The state had charged Garden City Nissan, Nissan of Huntington, VW of Huntington, Potemkin Hyundai and Potemkin Mitsubishi with the unlawful sale of credit repair and identity theft protection services.
Often, these after-sale items added hundreds or thousands of dollars in hidden charges to the sale or lease price of a vehicle. The costs of these items were often bundled into the vehicle sale price and not separately itemized.
The attorney general’s investigation showed that with some dealers, consumers were totally unaware that they had received these services.

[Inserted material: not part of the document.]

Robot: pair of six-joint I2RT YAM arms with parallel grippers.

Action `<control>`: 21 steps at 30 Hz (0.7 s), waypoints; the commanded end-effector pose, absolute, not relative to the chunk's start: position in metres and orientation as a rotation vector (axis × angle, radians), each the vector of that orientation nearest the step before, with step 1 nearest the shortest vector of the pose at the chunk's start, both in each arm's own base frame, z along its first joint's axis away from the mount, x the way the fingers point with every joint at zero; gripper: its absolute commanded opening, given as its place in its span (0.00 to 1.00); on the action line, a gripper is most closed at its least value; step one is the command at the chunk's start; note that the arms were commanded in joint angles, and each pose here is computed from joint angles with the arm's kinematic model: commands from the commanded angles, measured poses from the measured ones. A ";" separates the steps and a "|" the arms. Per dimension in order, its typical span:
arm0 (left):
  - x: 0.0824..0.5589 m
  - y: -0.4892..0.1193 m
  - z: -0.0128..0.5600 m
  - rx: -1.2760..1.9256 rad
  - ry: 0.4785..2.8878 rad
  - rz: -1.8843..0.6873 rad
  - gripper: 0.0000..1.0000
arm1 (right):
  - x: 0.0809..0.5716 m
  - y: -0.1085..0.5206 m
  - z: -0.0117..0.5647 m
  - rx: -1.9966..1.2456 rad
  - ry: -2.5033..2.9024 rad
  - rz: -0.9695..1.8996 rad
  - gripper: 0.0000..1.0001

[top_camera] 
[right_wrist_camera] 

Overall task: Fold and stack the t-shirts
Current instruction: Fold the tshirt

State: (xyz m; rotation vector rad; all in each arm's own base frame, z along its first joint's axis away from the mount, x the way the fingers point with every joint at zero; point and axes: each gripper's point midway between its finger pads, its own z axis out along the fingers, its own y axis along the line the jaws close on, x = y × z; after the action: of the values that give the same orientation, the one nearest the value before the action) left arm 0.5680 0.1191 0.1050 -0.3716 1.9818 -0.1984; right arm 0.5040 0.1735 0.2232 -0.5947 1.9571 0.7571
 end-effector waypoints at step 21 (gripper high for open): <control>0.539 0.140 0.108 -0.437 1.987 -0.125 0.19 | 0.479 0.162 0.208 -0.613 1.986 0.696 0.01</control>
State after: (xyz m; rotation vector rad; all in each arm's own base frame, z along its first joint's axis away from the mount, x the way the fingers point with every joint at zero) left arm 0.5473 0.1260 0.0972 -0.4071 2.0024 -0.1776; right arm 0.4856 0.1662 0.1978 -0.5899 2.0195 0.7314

In many other cases, consumers thought that the services were free.
As a result, often unbeknownst to the consumer, the price of the car stated on purchase and lease documents was inflated by the amount of these after-sale items.
A San Antonio car dealer was indicted by the Texas Comptroller for allegedly failing to remit between $20,000 and $100,000 in motor vehicle taxes and between $2,500 and $30,000 in title and registration fees collected on 105 vehicles between October 2015 and July 2016.
Carlos Brun, the owner of National Auto Credit, is charged in two separate indictments with failure to remit motor vehicle tax collected, a third-degree felony punishable by two to 10 years in prison and up to a $10,000 fine, and misapplication of fiduciary property, a felony punishable by confinement in a state jail for six months up to two years.